WHAT IS EXPECTED
A faithful retyping of every entry below is wanted, with images left out.
*** GIVEN INFORMATION ***
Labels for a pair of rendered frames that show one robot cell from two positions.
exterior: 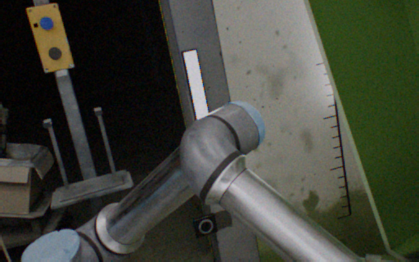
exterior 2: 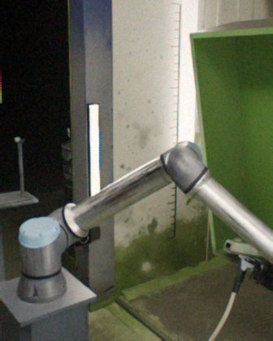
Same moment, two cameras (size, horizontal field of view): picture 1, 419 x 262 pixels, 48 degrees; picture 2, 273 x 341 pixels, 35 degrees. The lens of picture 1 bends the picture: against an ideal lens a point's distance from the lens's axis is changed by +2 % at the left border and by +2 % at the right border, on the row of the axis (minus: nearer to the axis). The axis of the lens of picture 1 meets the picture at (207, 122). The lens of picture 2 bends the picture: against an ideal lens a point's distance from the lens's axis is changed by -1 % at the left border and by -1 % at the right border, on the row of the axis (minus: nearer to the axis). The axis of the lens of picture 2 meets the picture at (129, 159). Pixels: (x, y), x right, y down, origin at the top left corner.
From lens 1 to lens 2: 0.83 m
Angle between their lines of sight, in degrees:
*** End of GIVEN INFORMATION ***
SOLUTION TO THIS PROBLEM
Labels for a pair of rendered frames that show one robot cell from two positions.
exterior: 
exterior 2: 
Same moment, two cameras (size, horizontal field of view): picture 1, 419 x 262 pixels, 48 degrees; picture 2, 273 x 341 pixels, 35 degrees. The lens of picture 1 bends the picture: against an ideal lens a point's distance from the lens's axis is changed by +2 % at the left border and by +2 % at the right border, on the row of the axis (minus: nearer to the axis). The axis of the lens of picture 1 meets the picture at (207, 122). The lens of picture 2 bends the picture: against an ideal lens a point's distance from the lens's axis is changed by -1 % at the left border and by -1 % at the right border, on the row of the axis (minus: nearer to the axis). The axis of the lens of picture 2 meets the picture at (129, 159). Pixels: (x, y), x right, y down, origin at the top left corner.
From lens 1 to lens 2: 0.83 m
Angle between their lines of sight, in degrees:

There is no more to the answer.